Efficacy, Safety, and Tolerance of Gemtuzumab Ozogamicin Combined with FLAG/FLAG-Ida or Azacitidine in Relapsed/Refractory Acute Myeloblastic Leukemia

AUTOIMMUNE THROMBOCYTOPENIA , , , , ,

IG Budaeva, DV Zaitsev, AA Shatilova, EN Tochenaya, AV Petrov, RI Vabishchevich, DV Motorin, RSh Badaev, DB Zammoeva, VV Ivanov, SV Efremova, KV Bogdanov, YuV Mirolyubova, TS Nikulina, YuA Alekseeva, AYu Zaritskey, LL Girshova

VA Almazov National Medical Research Center, 2 Akkuratova str., Saint Petersburg, Russian Federation, 197341

For correspondence: Irina Garmaevna Budaeva, 2 Akkuratova str., Saint Petersburg, Russian Federation, 197341; Tel.: +7(931)351-07-06; e-mail: irina2005179@mail.ru

For citation: Budaeva IG, Zaitsev DV, Shatilova AA, et al. Efficacy, Safety, and Tolerance of Gemtuzumab Ozogamicin Combined with FLAG/FLAG-Ida or Azacitidine in Relapsed/Refractory Acute Myeloblastic Leukemia. Clinical oncohematology. 2021;14(3):299–307. (In Russ).

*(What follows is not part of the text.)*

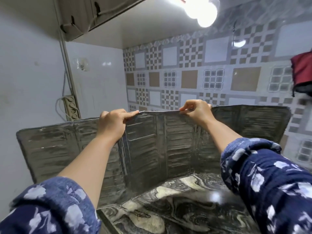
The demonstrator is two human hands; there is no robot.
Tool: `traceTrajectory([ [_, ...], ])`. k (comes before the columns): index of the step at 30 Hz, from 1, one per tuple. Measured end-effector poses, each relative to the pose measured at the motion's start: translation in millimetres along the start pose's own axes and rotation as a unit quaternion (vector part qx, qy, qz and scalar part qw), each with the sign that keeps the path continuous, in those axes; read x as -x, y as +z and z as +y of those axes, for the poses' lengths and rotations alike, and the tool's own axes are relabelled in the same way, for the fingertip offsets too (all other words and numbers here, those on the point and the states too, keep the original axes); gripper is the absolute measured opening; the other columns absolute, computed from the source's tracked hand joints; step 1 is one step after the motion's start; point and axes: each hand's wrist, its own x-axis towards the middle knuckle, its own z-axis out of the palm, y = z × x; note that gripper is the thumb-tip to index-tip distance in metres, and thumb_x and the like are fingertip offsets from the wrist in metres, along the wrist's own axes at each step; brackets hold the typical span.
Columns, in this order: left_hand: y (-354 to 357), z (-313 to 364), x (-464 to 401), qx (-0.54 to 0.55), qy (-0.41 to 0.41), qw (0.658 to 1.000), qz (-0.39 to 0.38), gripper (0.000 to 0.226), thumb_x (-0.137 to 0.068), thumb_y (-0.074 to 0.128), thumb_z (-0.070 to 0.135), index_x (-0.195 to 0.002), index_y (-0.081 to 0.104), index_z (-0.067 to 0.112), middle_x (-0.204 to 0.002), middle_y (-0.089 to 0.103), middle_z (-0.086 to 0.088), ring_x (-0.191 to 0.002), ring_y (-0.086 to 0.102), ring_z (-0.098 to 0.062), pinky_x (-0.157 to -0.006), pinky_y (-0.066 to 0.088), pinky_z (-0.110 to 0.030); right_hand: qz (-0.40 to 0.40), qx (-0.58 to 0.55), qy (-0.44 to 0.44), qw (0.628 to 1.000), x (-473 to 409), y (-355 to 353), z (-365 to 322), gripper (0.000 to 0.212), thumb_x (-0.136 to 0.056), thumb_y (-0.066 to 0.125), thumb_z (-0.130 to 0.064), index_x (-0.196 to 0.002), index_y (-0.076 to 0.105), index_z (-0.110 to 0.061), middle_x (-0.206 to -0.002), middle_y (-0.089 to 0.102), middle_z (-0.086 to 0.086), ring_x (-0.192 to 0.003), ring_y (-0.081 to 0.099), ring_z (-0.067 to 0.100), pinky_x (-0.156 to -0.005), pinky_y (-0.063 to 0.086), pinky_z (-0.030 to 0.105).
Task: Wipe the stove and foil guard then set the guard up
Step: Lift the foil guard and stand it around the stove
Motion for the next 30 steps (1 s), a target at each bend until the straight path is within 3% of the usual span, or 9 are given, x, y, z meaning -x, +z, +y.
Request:
traceTrajectory([
  [2, 2, 10, -13, 0.002, 0.012, 1.0, 0.014, 0.055, -0.093, 0.047, 0.005, -0.121, 0.056, 0.051, -0.098, 0.07, 0.011, -0.089, 0.06, -0.03, -0.082, 0.044, -0.037, 0.015, 0.004, -0.007, 1.0, -7, -18, 0, 0.019, -0.081, 0.073, -0.021, -0.069, 0.065, -0.032, -0.092, 0.075, -0.006, -0.102, 0.063, 0.014, -0.085, 0.012, 0.029],
  [4, 3, 23, -27, 0.003, 0.025, 0.999, 0.031, 0.052, -0.093, 0.051, 0.009, -0.12, 0.055, 0.053, -0.097, 0.07, 0.012, -0.088, 0.061, -0.029, -0.08, 0.046, -0.038, 0.021, 0.005, -0.006, 1.0, -16, -39, 1, 0.021, -0.081, 0.073, -0.02, -0.066, 0.064, -0.032, -0.091, 0.075, -0.006, -0.102, 0.064, 0.014, -0.094, 0.016, 0.031],
  [6, 4, 41, -41, 0.013, 0.045, 0.998, 0.047, 0.052, -0.093, 0.054, 0.009, -0.12, 0.055, 0.052, -0.095, 0.07, 0.01, -0.087, 0.062, -0.027, -0.078, 0.044, -0.036, 0.026, 0.011, -0.011, 1.0, -24, -63, 5, 0.023, -0.079, 0.075, -0.02, -0.064, 0.064, -0.034, -0.09, 0.075, -0.005, -0.099, 0.066, 0.016, -0.107, 0.026, 0.046],
  [8, 5, 62, -53, 0.022, 0.068, 0.995, 0.07, 0.049, -0.092, 0.056, 0.008, -0.12, 0.056, 0.049, -0.093, 0.07, 0.008, -0.086, 0.064, -0.026, -0.076, 0.04, -0.034, 0.048, 0.032, -0.015, 0.998, -29, -87, 9, 0.017, -0.078, 0.076, -0.022, -0.067, 0.067, -0.033, -0.09, 0.074, -0.006, -0.097, 0.066, 0.017, -0.105, 0.035, 0.05],
  [10, 6, 87, -65, 0.037, 0.089, 0.991, 0.092, 0.045, -0.092, 0.058, 0.01, -0.12, 0.059, 0.045, -0.092, 0.071, 0.005, -0.086, 0.064, -0.025, -0.074, 0.039, -0.033, 0.079, 0.065, -0.018, 0.995, -32, -113, 15, 0.006, -0.079, 0.074, -0.023, -0.078, 0.072, -0.029, -0.094, 0.074, -0.006, -0.099, 0.065, 0.016, -0.106, 0.033, 0.046],
  [13, 12, 128, -78, 0.051, 0.118, 0.986, 0.11, 0.044, -0.092, 0.056, 0.007, -0.121, 0.06, 0.04, -0.094, 0.071, 0.002, -0.087, 0.065, -0.026, -0.076, 0.04, -0.036, 0.108, 0.098, -0.02, 0.989, -34, -154, 29, 0.009, -0.082, 0.068, -0.018, -0.086, 0.074, -0.023, -0.096, 0.074, -0.004, -0.1, 0.064, 0.017, -0.106, 0.031, 0.042],
  [20, 55, 238, -116, 0.063, 0.158, 0.977, 0.127, 0.056, -0.091, 0.049, 0.004, -0.122, 0.053, 0.051, -0.097, 0.071, 0.001, -0.084, 0.066, -0.028, -0.069, 0.036, -0.033, 0.145, 0.145, -0.02, 0.979, -39, -253, 94, 0.004, -0.08, 0.073, -0.018, -0.083, 0.075, -0.022, -0.091, 0.075, 0.0, -0.09, 0.067, 0.02, -0.093, 0.047, 0.042],
  [27, 110, 361, -130, 0.177, 0.192, 0.959, 0.106, 0.031, -0.097, 0.048, 0.027, -0.117, 0.061, 0.048, -0.098, 0.071, 0.007, -0.086, 0.063, -0.021, -0.072, 0.026, -0.031, 0.183, 0.203, 0.016, 0.962, -19, -342, 179, 0.012, -0.076, 0.077, -0.022, -0.072, 0.07, -0.031, -0.085, 0.069, -0.012, -0.094, 0.065, 0.021, -0.096, 0.042, 0.053],
  [30, 136, 410, -132, 0.235, 0.217, 0.944, 0.084, 0.026, -0.094, 0.055, 0.026, -0.114, 0.065, 0.039, -0.092, 0.073, 0.002, -0.083, 0.066, -0.023, -0.076, 0.041, -0.035, 0.189, 0.237, 0.032, 0.952, -6, -382, 212, 0.016, -0.075, 0.078, -0.024, -0.069, 0.067, -0.034, -0.081, 0.067, -0.014, -0.093, 0.065, 0.021, -0.097, 0.041, 0.053],
])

DOI: 10.21320/2500-2139-2021-14-3-299-307

ABSTRACT

Aim. To assess the efficacy, safety, and tolerance of gemtuzumab ozogamicin (GO) combined with FLAG/FLAG-Ida chemotherapy or azacitidine in patients with relapsed/refractory acute myeloblastic leukemia (AML) in clinical practice.

Materials & Methods. The study included 32 patients (16 men and 16 women). The median age was 44 years (range 23–83 years). Among them there were 15 (46.8 %) patients with refractory and 17 (53.2 %) patients with relapsed AML. GO combined with FLAG/FLAG-Ida was administered to 15 (46.8 %) patients, whereas 17 (53.2 %) patients were treated with GO and azacitidine combination. Therapy safety was assessed according to CTCAE v. 5.0.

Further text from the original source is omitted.